En 1666, M. Colbert, jaloux de cette nouvelle gloire, voulut que les Français la partageassent; et, à la prière de quelques savants, il fit agréer à Louis XIV l’établissement d’une académie des sciences. Elle fut libre jusqu’en 1699, comme celle d’Angleterre, et comme l’académie française. Colbert attira d’Italie Dominique Cassini, Huygens, de Hollande, et Roëmer, de Danemark, par de fortes pensions. Roëmer détermina la vitesse des rayons solaires; Huygens découvrit l’anneau et un des satellites de Saturne, et Cassini les quatre autres.
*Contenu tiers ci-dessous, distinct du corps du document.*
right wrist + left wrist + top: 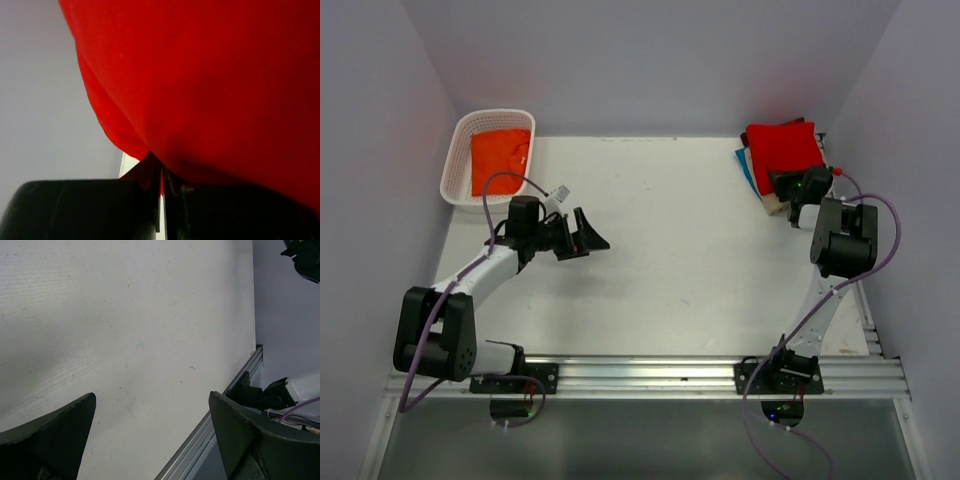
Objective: Fold and stack the t-shirts
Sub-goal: Neatly place the folded tshirt to the corner
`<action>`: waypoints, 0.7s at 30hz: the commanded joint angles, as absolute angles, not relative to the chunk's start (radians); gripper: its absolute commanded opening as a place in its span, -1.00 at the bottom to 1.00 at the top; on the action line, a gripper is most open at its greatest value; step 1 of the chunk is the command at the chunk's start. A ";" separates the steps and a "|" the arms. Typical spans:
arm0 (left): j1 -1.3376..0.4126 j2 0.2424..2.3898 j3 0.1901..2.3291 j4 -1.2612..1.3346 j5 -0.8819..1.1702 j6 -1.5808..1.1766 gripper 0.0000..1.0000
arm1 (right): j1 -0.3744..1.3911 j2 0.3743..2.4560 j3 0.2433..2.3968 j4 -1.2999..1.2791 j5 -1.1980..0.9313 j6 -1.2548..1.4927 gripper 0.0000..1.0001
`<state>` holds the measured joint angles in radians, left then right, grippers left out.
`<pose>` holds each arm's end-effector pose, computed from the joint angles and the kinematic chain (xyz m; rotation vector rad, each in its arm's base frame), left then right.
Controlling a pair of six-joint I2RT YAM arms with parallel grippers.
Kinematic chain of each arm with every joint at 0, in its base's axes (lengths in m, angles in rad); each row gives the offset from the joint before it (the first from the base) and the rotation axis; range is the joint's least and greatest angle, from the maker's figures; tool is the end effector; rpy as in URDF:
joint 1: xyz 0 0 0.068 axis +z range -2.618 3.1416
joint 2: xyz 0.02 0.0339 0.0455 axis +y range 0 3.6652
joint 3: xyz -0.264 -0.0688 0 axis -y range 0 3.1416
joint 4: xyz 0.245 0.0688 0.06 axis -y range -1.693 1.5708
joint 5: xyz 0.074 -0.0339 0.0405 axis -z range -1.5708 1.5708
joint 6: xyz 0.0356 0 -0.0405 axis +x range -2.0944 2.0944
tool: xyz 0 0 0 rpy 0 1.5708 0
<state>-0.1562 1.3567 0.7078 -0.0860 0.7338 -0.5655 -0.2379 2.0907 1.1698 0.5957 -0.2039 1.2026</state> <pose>0.2629 -0.0655 0.2039 -0.0844 2.3686 -1.2064 0.4393 -0.0991 0.1491 1.1936 1.5803 0.8369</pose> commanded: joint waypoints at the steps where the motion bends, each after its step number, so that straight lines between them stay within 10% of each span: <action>1: -0.147 1.315 0.701 -0.086 0.758 -0.561 0.96 | -0.239 2.083 1.106 0.603 -0.163 1.250 -1.00; 13: -0.138 1.313 0.917 -0.172 0.635 -0.538 0.96 | -0.236 1.901 0.922 1.182 -0.317 1.302 -0.97; 21: -0.066 1.386 1.176 -0.216 0.486 -0.532 1.00 | -0.206 1.792 0.856 1.583 -0.609 1.604 0.08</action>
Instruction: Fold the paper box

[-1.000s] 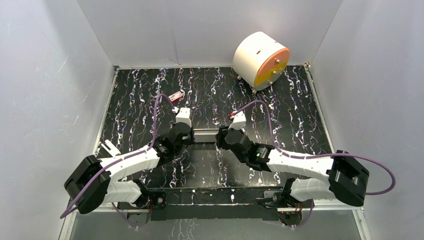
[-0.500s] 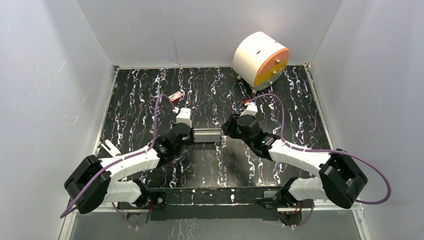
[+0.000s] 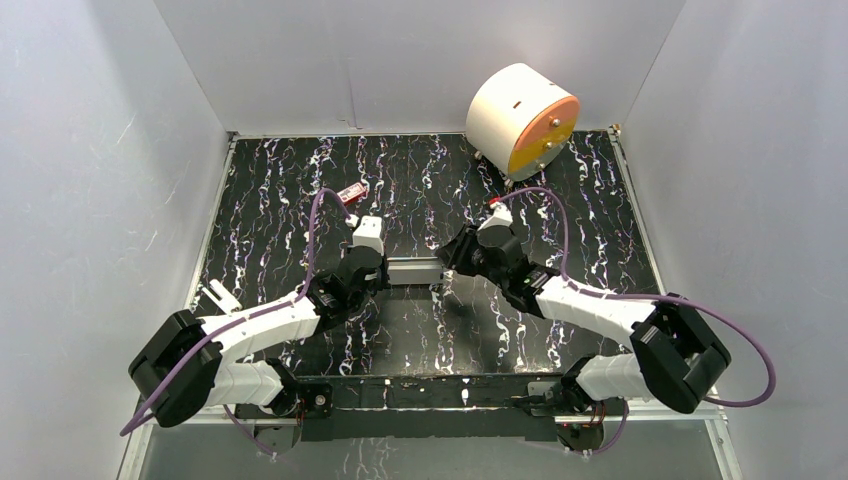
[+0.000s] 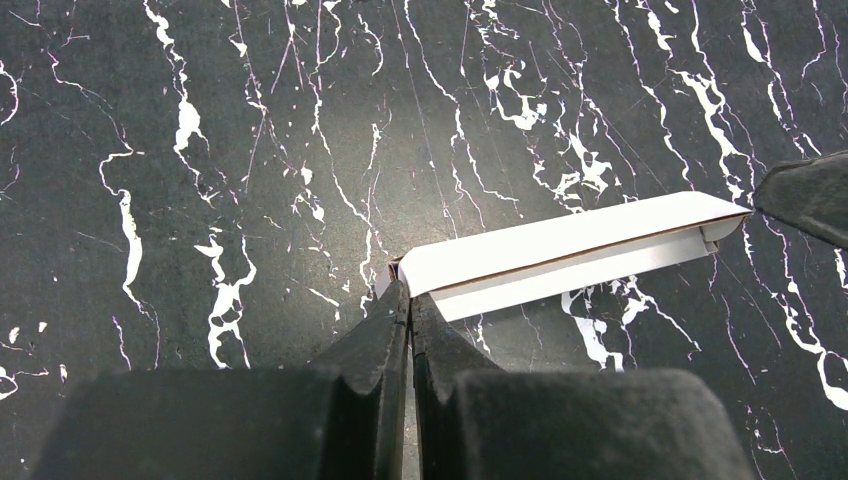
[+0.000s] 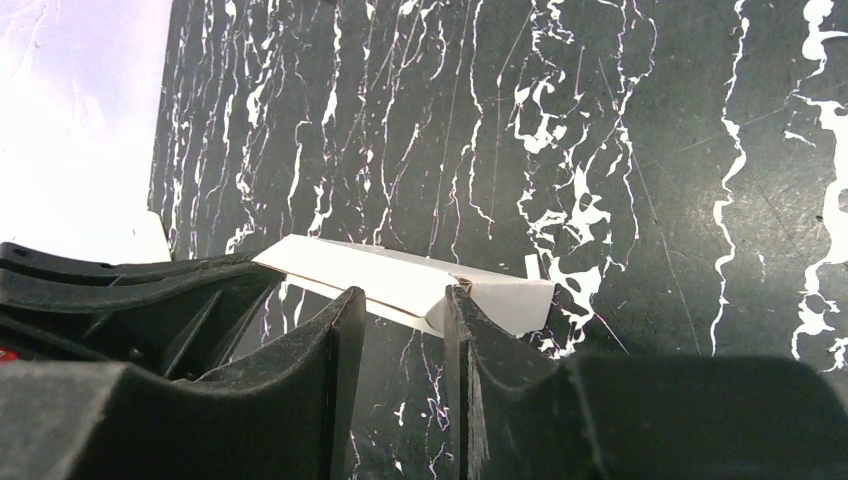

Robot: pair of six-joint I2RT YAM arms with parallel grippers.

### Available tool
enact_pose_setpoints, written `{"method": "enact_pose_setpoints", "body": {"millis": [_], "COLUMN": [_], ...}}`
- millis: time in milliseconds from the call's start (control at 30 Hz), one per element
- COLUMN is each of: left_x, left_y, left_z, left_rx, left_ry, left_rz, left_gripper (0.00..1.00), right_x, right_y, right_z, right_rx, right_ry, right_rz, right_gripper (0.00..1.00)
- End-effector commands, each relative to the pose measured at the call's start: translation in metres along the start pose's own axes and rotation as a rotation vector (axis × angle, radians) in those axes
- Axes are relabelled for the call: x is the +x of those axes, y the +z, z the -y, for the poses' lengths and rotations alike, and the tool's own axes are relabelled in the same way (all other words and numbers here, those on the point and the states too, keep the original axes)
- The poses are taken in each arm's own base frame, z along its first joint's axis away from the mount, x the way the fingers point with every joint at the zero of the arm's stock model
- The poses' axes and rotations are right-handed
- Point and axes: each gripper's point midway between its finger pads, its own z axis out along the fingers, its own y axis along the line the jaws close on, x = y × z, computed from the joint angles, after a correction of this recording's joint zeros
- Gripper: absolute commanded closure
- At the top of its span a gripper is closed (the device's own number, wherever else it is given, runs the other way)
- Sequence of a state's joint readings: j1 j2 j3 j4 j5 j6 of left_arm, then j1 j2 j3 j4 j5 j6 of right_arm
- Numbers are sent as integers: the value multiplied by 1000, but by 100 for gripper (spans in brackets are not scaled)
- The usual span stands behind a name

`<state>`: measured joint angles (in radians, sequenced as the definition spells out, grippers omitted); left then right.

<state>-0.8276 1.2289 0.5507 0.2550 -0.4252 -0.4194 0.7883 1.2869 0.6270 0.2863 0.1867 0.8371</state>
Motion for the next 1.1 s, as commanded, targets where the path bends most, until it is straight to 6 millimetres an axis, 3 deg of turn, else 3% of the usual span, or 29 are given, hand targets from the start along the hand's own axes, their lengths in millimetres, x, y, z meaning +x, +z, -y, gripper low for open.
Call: {"method": "enact_pose_setpoints", "body": {"millis": [0, 333, 533, 767, 933, 1067], "left_x": [39, 39, 37, 35, 35, 35], "left_y": [-2, -2, -3, -4, -4, -5], "left_z": [-10, -6, -6, -8, -10, -9], "left_rx": [-18, -5, -5, -14, -20, -20], "left_ry": [62, 57, 51, 55, 57, 57], "left_rz": [-122, -122, -117, -109, -110, -112], "left_gripper": [100, 100, 100, 100, 100, 100], "right_x": [-1, 18, 13, 22, 19, 14], "right_y": [6, 11, 12, 12, 5, 0], "right_z": [-10, -4, 21, 41, 55, 59], "right_rx": [-49, -59, 75, 176, 255, 258], "right_ry": [42, -9, -156, -292, -369, -431], "right_rz": [-4, -74, -82, -134, -127, -109], "right_gripper": [57, 60, 68, 74, 74, 68]}}
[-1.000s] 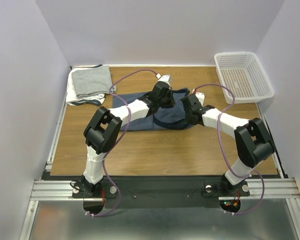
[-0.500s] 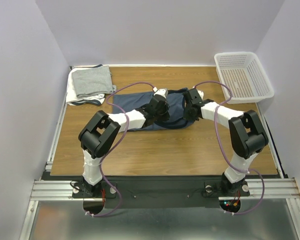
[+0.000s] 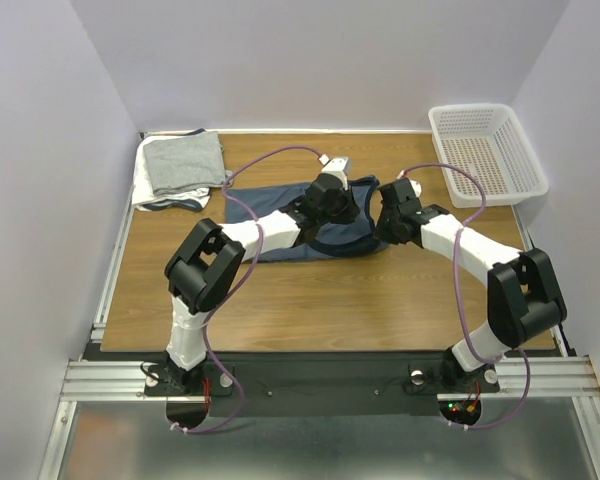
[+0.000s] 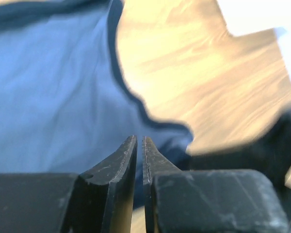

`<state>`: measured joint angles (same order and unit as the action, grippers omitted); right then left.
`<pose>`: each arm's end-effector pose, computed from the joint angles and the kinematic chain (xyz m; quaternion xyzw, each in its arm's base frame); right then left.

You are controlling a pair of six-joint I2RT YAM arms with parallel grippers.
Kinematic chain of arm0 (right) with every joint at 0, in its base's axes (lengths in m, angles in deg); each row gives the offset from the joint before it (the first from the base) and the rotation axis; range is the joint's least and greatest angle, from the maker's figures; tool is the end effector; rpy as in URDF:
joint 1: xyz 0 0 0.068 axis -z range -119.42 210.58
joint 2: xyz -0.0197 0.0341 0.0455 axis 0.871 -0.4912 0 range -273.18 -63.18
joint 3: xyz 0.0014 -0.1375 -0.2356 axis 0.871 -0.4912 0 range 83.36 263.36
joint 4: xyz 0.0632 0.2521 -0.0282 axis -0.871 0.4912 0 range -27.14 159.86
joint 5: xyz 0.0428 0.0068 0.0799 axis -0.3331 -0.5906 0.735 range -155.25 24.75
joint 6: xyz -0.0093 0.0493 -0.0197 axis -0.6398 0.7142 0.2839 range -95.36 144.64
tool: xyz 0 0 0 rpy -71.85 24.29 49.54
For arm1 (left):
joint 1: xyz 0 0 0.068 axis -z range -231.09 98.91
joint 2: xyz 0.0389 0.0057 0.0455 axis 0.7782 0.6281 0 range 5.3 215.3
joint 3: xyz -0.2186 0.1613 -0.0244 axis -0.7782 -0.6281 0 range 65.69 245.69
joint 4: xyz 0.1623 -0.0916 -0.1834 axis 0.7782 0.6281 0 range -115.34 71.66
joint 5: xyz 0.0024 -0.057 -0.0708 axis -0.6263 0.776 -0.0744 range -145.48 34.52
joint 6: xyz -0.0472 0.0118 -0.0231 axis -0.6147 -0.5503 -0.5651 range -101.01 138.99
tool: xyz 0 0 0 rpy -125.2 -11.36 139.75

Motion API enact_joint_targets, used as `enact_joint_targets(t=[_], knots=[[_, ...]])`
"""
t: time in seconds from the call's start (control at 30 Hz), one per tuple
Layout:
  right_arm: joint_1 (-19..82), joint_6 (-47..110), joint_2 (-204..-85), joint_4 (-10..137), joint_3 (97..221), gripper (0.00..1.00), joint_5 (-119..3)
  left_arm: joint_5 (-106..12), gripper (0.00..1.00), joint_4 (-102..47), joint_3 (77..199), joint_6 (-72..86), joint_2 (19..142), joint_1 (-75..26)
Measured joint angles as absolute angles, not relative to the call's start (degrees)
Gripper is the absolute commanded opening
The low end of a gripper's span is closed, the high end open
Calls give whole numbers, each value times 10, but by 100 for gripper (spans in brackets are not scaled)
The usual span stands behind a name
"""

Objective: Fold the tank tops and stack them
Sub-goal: Fold the tank top

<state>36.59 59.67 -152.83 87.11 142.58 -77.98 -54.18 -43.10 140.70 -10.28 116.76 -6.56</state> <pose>0.2981 0.1241 0.2164 0.1246 0.9393 0.0566 0.3146 0.3223 -0.3184 0.2267 0.1145 0.8044 -0.3573 0.4606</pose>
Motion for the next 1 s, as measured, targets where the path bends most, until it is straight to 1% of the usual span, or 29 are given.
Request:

On doit à Huygens, sinon la première invention des horloges à pendule, du moins les vrais principes de la régularité de leurs mouvements, principes qu’il déduisit d’une géométrie sublime[220]. On acquit peu-à -peu des connaissances de toutes les parties de la vraie physique, en rejetant tout système. Le public fut étonné de voir une chimie dans laquelle on ne cherchait ni le grand-œuvre, ni l’art de prolonger la vie au-delà des bornes de la nature; une astronomie qui ne prédisait pas les événements du monde, une médecine indépendante des phases de la lune. La corruption ne fut plus la mère des animaux et des plantes[221]. Il n’y eut plus de prodiges dès que la nature fut mieux connue. On l’étudia dans toutes ses productions.
La géographie reçut des accroissements étonnants. A peine Louis XIV a-t-il fait bâtir l’Observatoire, qu’il fait commencer, en 1669, une méridienne par Dominique Cassini et par Picard. Elle est continuée vers le nord, en 1683, par Lahire; et enfin Cassini la prolonge en 1700 jusqu’à l’extrémité du Roussillon. C’est le plus beau monument de l’astronomie, et il suffit pour éterniser ce siècle.
On envoie, en 1672, des physiciens à la Cayenne, faire des observations utiles. Ce voyage a été la première origine de la connaissance de l’aplatissement de la terre, démontré depuis par le grand Newton; et il a préparé à ces voyages plus fameux, qui, depuis, ont illustré le règne de Louis XV.
On fait partir, en 1700, Tournefort pour le Levant. Il y va recueillir des plantes qui enrichissent le jardin royal, autrefois abandonné, remis alors en honneur, et aujourd’hui devenu digne de la curiosité de l’Europe. La bibliothèque royale, déjà nombreuse, s’enrichit sous Louis XIV de plus de trente mille volumes; et cet exemple est si bien suivi de nos jours, qu’elle en contient déjà plus de cent quatre-vingt mille[222]. Il fait rouvrir l’école de droit, fermée depuis cent ans. Il établit dans toutes les universités de France un professeur de droit français. Il semble qu’il ne devrait pas y en avoir d’autres, et que les bonnes lois romaines, incorporées à celles du pays, devraient former un seul corps des lois de la nation[223].
Sous lui les journaux s’établissent. On n’ignore pas que le Journal des Savants, qui commença en 1665, est le père de tous les ouvrages de ce genre, dont l’Europe est aujourd’hui remplie, et dans lesquels trop d’abus se sont glissés, comme dans les choses les plus utiles.